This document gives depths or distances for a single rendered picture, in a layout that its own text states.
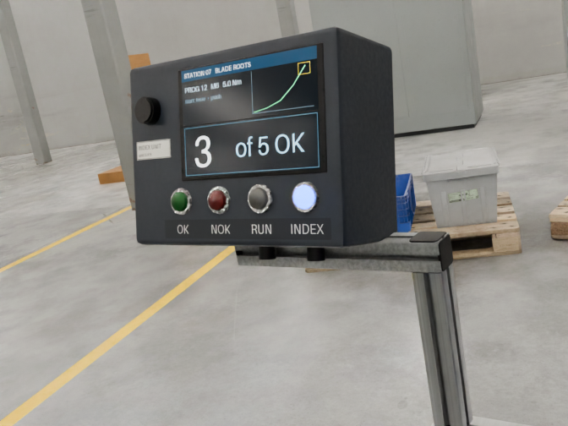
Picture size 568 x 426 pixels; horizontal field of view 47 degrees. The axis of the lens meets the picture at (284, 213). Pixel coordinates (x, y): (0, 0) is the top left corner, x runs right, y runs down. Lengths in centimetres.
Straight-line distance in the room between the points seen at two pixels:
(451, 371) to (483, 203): 310
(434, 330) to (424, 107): 750
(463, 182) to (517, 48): 948
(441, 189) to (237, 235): 311
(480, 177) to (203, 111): 310
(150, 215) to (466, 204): 312
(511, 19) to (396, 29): 521
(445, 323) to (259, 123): 25
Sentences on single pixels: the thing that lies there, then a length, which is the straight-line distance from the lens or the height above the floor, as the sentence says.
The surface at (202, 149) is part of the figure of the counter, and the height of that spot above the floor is 117.
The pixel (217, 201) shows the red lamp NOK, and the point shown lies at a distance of 63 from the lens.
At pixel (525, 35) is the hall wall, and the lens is 1305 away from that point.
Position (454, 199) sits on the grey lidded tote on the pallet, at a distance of 372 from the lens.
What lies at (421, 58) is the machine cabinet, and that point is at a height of 90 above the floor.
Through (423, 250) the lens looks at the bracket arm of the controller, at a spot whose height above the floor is 105.
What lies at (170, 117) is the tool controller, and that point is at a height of 120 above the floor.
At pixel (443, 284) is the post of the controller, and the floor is 101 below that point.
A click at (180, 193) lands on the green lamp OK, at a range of 66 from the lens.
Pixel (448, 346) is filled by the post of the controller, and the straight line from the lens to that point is 64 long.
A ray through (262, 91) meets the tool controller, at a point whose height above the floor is 121.
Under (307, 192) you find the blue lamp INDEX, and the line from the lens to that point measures 57.
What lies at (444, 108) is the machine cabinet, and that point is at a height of 28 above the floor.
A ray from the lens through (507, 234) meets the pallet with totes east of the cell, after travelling 365.
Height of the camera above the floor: 124
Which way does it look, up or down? 13 degrees down
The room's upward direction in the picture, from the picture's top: 11 degrees counter-clockwise
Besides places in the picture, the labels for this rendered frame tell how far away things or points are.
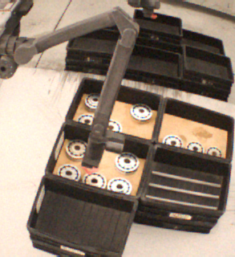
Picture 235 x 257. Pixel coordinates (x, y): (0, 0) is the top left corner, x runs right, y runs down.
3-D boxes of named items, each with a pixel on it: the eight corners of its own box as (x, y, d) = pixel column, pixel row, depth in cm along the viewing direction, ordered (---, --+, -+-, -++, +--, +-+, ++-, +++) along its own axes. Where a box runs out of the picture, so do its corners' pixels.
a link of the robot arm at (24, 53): (127, 0, 137) (125, 6, 128) (141, 30, 143) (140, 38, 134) (18, 42, 148) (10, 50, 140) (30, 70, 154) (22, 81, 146)
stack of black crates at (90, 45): (62, 94, 311) (65, 48, 277) (70, 67, 330) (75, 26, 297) (116, 103, 310) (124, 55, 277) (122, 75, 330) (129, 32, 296)
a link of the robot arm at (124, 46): (124, 19, 141) (122, 26, 132) (140, 24, 141) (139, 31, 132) (92, 120, 163) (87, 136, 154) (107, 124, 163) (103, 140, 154)
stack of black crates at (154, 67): (117, 102, 311) (123, 67, 285) (123, 75, 330) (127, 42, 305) (172, 112, 310) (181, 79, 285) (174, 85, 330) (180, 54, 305)
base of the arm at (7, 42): (2, 49, 151) (3, 26, 142) (19, 50, 151) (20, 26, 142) (-5, 62, 145) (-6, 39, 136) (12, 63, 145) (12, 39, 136)
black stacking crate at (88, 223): (29, 238, 161) (26, 228, 152) (45, 189, 180) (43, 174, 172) (118, 265, 158) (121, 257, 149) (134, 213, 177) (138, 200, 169)
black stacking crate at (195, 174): (135, 213, 178) (139, 200, 169) (149, 160, 197) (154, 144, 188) (216, 226, 175) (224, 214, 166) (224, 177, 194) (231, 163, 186)
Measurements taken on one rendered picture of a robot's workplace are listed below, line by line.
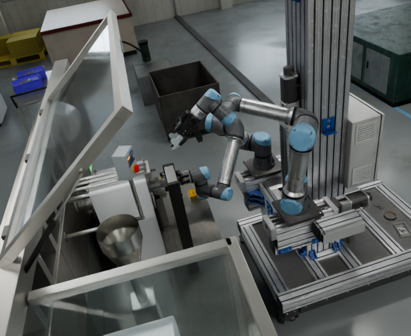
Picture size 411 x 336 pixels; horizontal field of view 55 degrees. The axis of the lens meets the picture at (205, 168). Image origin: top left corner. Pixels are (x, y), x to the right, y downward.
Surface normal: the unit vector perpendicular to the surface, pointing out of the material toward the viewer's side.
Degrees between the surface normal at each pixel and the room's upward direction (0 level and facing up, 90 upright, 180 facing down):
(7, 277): 0
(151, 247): 90
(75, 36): 90
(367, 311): 0
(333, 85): 90
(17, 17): 90
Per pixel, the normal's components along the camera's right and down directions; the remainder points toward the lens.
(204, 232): -0.14, -0.82
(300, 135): -0.34, 0.46
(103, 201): 0.22, 0.52
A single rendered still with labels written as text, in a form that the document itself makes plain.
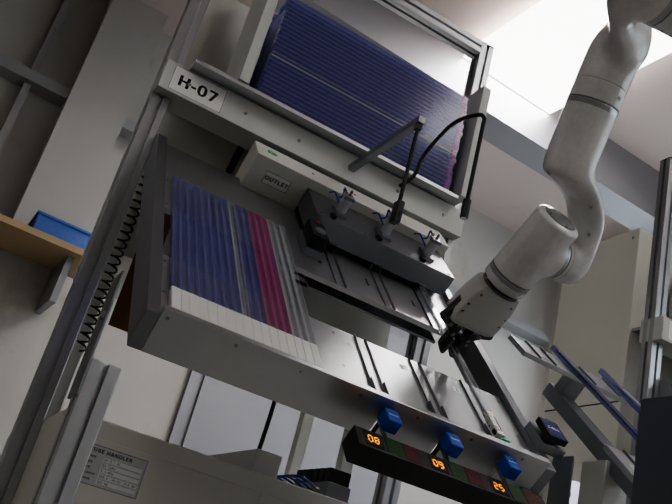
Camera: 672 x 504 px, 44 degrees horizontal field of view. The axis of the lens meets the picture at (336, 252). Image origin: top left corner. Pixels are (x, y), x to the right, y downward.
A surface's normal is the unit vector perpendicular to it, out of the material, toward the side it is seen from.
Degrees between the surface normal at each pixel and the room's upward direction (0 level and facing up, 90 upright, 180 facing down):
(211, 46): 90
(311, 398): 135
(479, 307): 145
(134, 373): 90
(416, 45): 90
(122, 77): 90
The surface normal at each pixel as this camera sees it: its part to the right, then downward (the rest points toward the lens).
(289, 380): 0.17, 0.44
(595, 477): -0.83, -0.40
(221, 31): 0.47, -0.25
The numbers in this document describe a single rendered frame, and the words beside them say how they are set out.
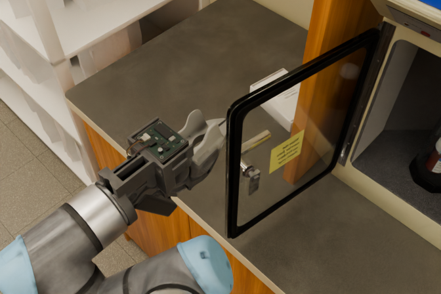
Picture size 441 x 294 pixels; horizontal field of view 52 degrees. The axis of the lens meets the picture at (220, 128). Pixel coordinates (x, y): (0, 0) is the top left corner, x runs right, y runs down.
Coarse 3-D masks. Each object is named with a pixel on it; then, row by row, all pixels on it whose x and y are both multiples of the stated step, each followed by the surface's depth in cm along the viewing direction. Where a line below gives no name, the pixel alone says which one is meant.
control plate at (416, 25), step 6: (390, 12) 63; (396, 12) 61; (402, 12) 60; (396, 18) 65; (402, 18) 63; (408, 18) 61; (414, 18) 59; (402, 24) 67; (414, 24) 62; (420, 24) 60; (426, 24) 58; (414, 30) 66; (420, 30) 64; (426, 30) 62; (432, 30) 59; (438, 30) 57; (432, 36) 63; (438, 36) 61; (438, 42) 64
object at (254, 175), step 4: (252, 168) 76; (248, 172) 76; (252, 172) 76; (256, 172) 75; (260, 172) 75; (248, 176) 76; (252, 176) 75; (256, 176) 75; (252, 180) 75; (256, 180) 76; (252, 184) 77; (256, 184) 78; (252, 188) 78; (256, 188) 79; (252, 192) 79
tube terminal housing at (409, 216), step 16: (384, 16) 73; (400, 32) 72; (416, 32) 70; (432, 48) 70; (384, 64) 78; (352, 144) 96; (336, 176) 107; (352, 176) 102; (368, 192) 101; (384, 192) 98; (384, 208) 101; (400, 208) 97; (416, 224) 96; (432, 224) 92; (432, 240) 95
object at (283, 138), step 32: (352, 64) 74; (288, 96) 68; (320, 96) 74; (256, 128) 68; (288, 128) 75; (320, 128) 83; (256, 160) 75; (288, 160) 83; (320, 160) 93; (256, 192) 84; (288, 192) 94
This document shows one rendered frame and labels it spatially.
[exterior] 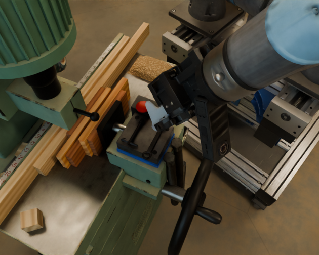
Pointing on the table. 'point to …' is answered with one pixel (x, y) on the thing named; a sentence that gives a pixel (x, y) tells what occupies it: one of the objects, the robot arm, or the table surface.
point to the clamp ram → (111, 124)
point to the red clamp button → (141, 107)
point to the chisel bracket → (57, 109)
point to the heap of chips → (148, 68)
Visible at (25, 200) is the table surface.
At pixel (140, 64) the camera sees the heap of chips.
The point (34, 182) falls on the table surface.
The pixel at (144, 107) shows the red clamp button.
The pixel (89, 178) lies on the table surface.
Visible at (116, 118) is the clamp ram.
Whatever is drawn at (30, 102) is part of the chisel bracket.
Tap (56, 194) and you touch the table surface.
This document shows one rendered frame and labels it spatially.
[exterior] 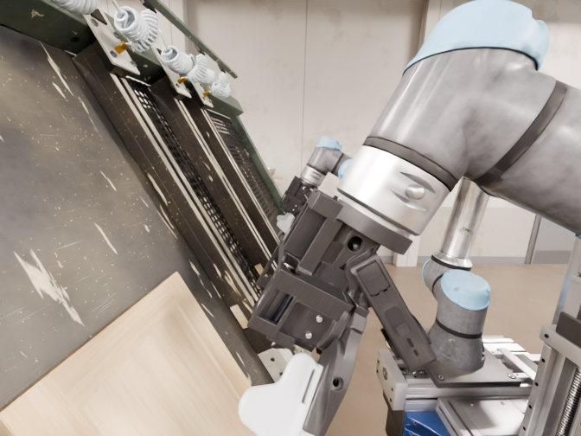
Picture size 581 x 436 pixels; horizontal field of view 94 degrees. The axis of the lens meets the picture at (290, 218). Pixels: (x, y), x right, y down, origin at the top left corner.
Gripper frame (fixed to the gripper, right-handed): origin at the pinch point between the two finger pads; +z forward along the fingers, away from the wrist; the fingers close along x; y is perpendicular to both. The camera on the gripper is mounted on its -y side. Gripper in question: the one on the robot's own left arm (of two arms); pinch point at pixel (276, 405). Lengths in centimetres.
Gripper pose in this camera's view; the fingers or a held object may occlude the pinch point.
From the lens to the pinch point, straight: 31.5
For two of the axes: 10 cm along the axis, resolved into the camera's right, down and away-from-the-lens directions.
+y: -8.7, -4.7, -1.3
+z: -4.9, 8.5, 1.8
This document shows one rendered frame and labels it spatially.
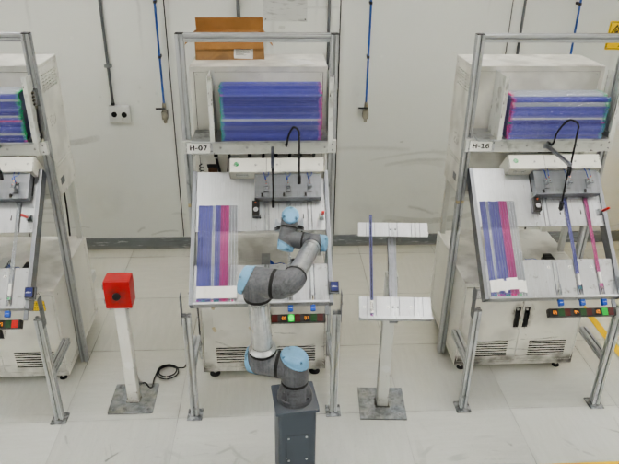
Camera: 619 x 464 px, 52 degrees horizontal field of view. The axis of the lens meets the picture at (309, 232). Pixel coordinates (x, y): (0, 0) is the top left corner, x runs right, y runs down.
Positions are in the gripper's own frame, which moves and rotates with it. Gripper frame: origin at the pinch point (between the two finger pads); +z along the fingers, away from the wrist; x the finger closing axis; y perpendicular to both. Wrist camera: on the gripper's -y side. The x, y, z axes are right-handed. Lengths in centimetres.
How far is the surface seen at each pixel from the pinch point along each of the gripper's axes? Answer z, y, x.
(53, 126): 27, 62, 124
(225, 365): 64, -67, 37
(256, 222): 12.6, 6.5, 16.3
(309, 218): 13.0, 8.1, -11.0
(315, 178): 11.3, 28.9, -14.2
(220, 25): 14, 114, 34
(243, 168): 10.4, 34.4, 22.5
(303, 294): 4.6, -30.7, -6.5
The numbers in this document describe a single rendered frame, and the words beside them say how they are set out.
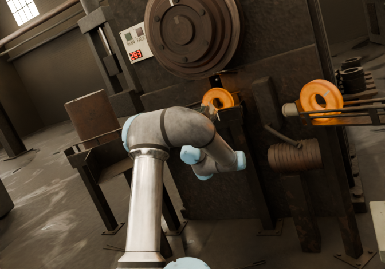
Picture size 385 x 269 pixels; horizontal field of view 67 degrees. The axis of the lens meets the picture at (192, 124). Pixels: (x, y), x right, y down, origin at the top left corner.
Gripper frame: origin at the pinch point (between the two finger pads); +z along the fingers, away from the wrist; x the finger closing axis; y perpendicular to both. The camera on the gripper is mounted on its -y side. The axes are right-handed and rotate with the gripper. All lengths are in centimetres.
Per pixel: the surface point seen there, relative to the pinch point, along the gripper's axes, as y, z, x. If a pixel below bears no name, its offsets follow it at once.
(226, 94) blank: 0.4, 7.5, -6.5
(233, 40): 22.9, 12.0, -18.0
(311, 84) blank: 6.5, -11.0, -45.7
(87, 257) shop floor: -64, -43, 109
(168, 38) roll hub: 35.3, 8.2, 7.6
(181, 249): -66, -34, 41
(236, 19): 30.2, 14.4, -22.0
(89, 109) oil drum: -50, 145, 240
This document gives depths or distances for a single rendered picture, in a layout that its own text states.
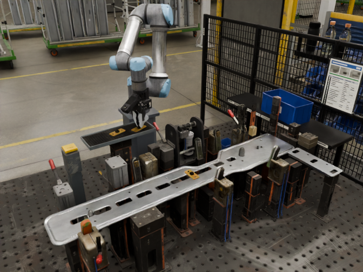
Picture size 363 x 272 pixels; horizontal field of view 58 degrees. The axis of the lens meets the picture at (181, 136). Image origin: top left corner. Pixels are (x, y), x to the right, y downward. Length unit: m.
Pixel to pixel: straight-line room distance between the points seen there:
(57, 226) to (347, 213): 1.53
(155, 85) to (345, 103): 1.14
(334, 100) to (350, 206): 0.64
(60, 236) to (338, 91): 1.70
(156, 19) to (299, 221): 1.38
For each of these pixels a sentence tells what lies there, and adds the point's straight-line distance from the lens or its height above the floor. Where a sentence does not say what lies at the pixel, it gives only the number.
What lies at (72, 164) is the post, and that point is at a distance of 1.69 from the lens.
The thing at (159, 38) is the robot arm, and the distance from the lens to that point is 2.00.
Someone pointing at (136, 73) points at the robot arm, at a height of 1.47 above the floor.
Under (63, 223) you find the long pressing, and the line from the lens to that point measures 1.49.
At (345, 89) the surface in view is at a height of 1.29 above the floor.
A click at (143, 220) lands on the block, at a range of 1.39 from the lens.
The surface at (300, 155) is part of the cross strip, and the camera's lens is 1.95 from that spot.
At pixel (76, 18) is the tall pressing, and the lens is 8.64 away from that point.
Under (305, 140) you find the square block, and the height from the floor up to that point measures 1.05.
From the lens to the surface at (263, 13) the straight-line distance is 3.99.
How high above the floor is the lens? 1.96
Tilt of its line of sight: 28 degrees down
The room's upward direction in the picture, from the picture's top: straight up
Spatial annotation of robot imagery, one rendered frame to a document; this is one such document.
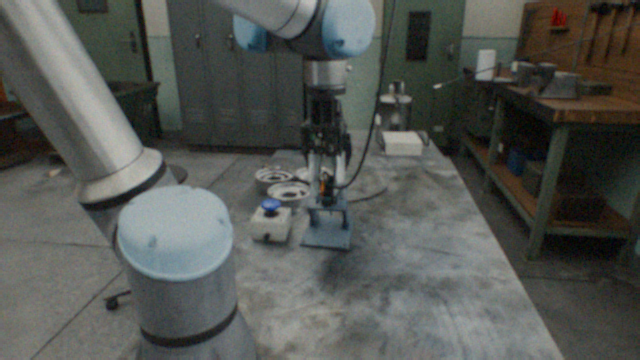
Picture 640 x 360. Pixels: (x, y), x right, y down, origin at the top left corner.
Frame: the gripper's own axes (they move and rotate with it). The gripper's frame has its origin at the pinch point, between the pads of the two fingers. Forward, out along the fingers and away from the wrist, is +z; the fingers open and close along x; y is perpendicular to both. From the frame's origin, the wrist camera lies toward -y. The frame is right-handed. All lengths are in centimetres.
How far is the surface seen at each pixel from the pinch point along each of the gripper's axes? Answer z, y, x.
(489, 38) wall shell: -20, -344, 102
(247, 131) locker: 66, -285, -124
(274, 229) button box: 9.0, 3.1, -10.3
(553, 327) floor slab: 92, -78, 88
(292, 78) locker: 14, -282, -76
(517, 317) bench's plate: 11.9, 18.6, 32.6
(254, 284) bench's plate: 11.9, 17.5, -9.8
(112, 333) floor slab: 92, -42, -98
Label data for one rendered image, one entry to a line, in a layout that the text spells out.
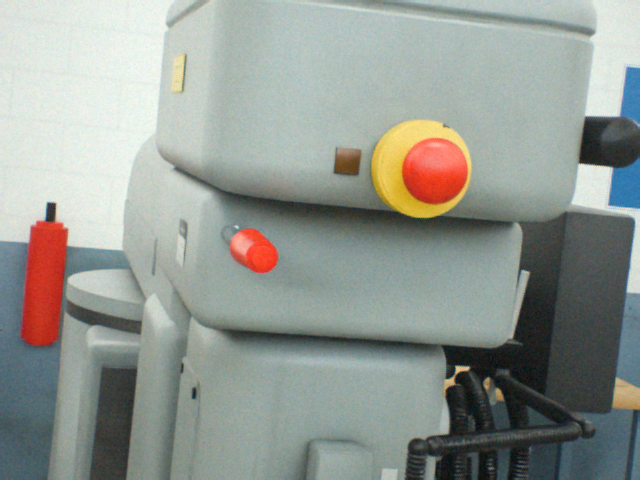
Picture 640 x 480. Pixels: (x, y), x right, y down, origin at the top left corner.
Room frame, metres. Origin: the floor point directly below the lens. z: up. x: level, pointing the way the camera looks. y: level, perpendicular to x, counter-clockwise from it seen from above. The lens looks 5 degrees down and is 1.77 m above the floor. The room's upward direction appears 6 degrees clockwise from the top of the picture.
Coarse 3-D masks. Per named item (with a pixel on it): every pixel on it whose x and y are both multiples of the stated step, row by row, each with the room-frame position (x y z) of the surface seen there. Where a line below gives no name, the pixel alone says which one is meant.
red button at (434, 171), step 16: (416, 144) 0.73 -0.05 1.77; (432, 144) 0.72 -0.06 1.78; (448, 144) 0.72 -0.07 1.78; (416, 160) 0.72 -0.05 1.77; (432, 160) 0.72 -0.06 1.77; (448, 160) 0.72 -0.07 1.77; (464, 160) 0.73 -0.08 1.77; (416, 176) 0.72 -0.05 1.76; (432, 176) 0.72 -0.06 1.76; (448, 176) 0.72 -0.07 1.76; (464, 176) 0.73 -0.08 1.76; (416, 192) 0.72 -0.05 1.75; (432, 192) 0.72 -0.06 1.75; (448, 192) 0.72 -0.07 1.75
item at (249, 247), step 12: (228, 228) 0.82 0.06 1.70; (228, 240) 0.80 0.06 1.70; (240, 240) 0.73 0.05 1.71; (252, 240) 0.71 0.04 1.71; (264, 240) 0.71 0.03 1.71; (240, 252) 0.72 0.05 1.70; (252, 252) 0.70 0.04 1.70; (264, 252) 0.70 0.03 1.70; (276, 252) 0.71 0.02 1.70; (240, 264) 0.75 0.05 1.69; (252, 264) 0.70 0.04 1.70; (264, 264) 0.70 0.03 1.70
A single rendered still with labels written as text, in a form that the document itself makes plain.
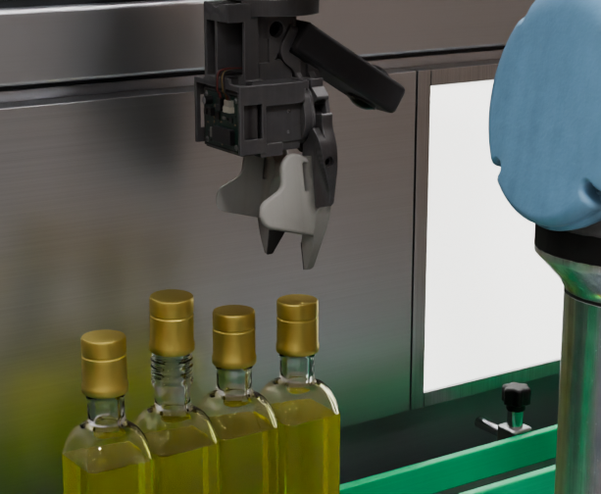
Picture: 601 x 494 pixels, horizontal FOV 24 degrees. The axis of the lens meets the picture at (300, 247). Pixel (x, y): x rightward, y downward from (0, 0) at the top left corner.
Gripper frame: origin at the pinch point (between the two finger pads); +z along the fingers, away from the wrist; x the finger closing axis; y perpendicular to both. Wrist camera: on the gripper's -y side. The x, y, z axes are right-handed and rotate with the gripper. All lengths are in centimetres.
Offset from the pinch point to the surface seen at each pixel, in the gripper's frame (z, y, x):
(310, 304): 4.6, -0.2, 1.8
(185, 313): 3.3, 11.3, 2.1
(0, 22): -17.8, 19.2, -12.6
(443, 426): 27.1, -28.2, -15.4
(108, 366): 6.4, 17.8, 2.0
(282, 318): 5.8, 1.6, 0.5
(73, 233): -0.3, 14.2, -11.8
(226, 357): 8.0, 7.1, 1.1
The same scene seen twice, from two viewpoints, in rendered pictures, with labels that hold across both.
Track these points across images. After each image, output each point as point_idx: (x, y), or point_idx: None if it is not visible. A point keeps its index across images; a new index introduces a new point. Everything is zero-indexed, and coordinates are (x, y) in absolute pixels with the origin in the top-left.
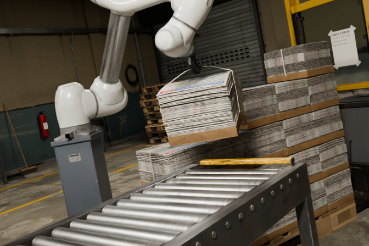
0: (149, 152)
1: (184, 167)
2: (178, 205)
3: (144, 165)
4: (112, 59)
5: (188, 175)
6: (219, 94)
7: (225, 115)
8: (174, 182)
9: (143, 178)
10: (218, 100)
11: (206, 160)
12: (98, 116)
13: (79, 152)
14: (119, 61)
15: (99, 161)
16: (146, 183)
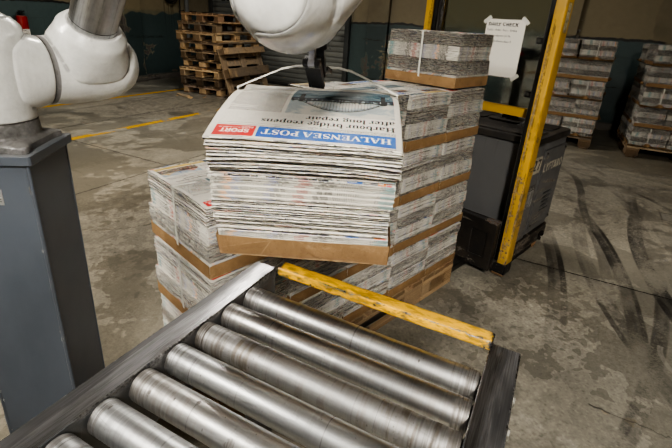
0: (172, 186)
1: (243, 271)
2: None
3: (161, 201)
4: None
5: (253, 323)
6: (377, 173)
7: (374, 219)
8: (219, 345)
9: (156, 221)
10: (369, 185)
11: (293, 271)
12: (62, 103)
13: (0, 188)
14: None
15: (55, 203)
16: (149, 339)
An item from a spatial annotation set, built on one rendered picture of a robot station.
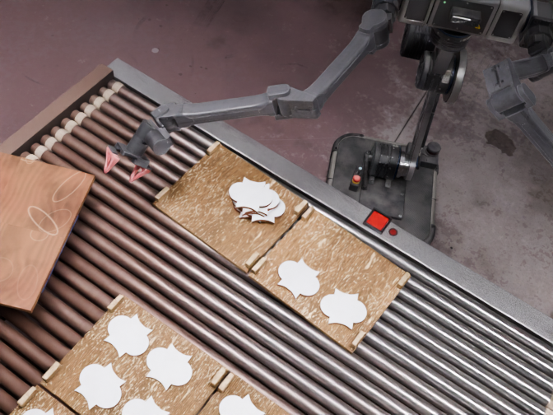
-----
WORK ITEM: Beginning with the line containing "point to the heap of chips → (148, 68)" and ending with the line containing "The pixel (89, 178)", extract those lines exactly from the listing above, and only those.

TASK SOLUTION:
point to the heap of chips → (148, 68)
Visible at (25, 200) is the table surface.
At pixel (140, 64) the camera sees the heap of chips.
The point (34, 182) falls on the table surface.
The pixel at (144, 107) shows the red clamp button.
The pixel (89, 178) lies on the table surface.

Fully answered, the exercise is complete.